OpenClaude Sandbox Bypass via Model-Controlled `dangerouslyDisableSandbox` Input

A critical vulnerability exists in OpenClaude due to the exposure of the dangerouslyDisableSandbox parameter within the BashTool input schema. This flaw allows an untrusted Large Language Model (LLM), which is assumed to be susceptible to prompt injection, to disable the sandbox by setting dangerouslyDisableSandbox to true in a tool_use response. Coupled with the default setting of allowUnsandboxedCommands: true, this bypass grants the LLM the ability to execute arbitrary commands on the host system, leading to complete host-level code execution. This vulnerability highlights a critical security flaw in the project’s design, where a model-controlled input directly influences a security-sensitive boundary. The vulnerability is confirmed in the security-tests/integration/scenario-sandbox-bypass.sh and security-tests/unit/test-sandbox-bypass.ts tests.

Attack Chain

1. The attacker injects a malicious prompt into the OpenClaude LLM.
2. The injected prompt instructs the LLM to generate a tool_use block.
3. The tool_use block specifies the “Bash” tool with a command to execute.
4. The tool_use block includes the "dangerouslyDisableSandbox": true parameter.
5. The shouldUseSandbox() function evaluates input.dangerouslyDisableSandbox and areUnsandboxedCommandsAllowed(), both returning true.
6. The shouldUseSandbox() function returns false, bypassing the sandbox.
7. The specified command executes on the host system without sandbox confinement, allowing arbitrary code execution.
8. The attacker achieves the objective, such as exfiltrating sensitive data or gaining persistent access to the system.

Impact

Successful exploitation of this vulnerability allows an attacker to achieve arbitrary code execution on the host system running OpenClaude. This can lead to the complete compromise of the system, including the exfiltration of sensitive data, installation of malware, and persistent access. The default configuration of allowUnsandboxedCommands: true makes systems vulnerable out-of-the-box.
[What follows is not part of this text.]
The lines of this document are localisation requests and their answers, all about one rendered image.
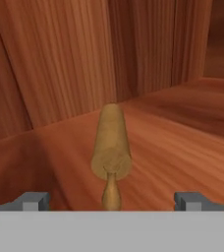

While specific victim counts are unknown, the impact is critical due to the potential for widespread compromise.

Recommendation

• Set allowUnsandboxedCommands to false in the OpenClaude configuration to mitigate the vulnerability as shown in the unit test security-tests/unit/test-sandbox-bypass.ts.
• Deploy the Sigma rule “Detect OpenClaude Sandbox Bypass Attempt” to identify potential exploitation attempts.
• Audit all existing integrations of OpenClaude to ensure that prompts are properly sanitized to prevent prompt injection attacks, which can trigger the vulnerability described in this brief.
• Review and update the shouldUseSandbox() function to ensure that critical security decisions are not controlled by untrusted inputs from the LLM, as described in src/tools/BashTool/shouldUseSandbox.ts.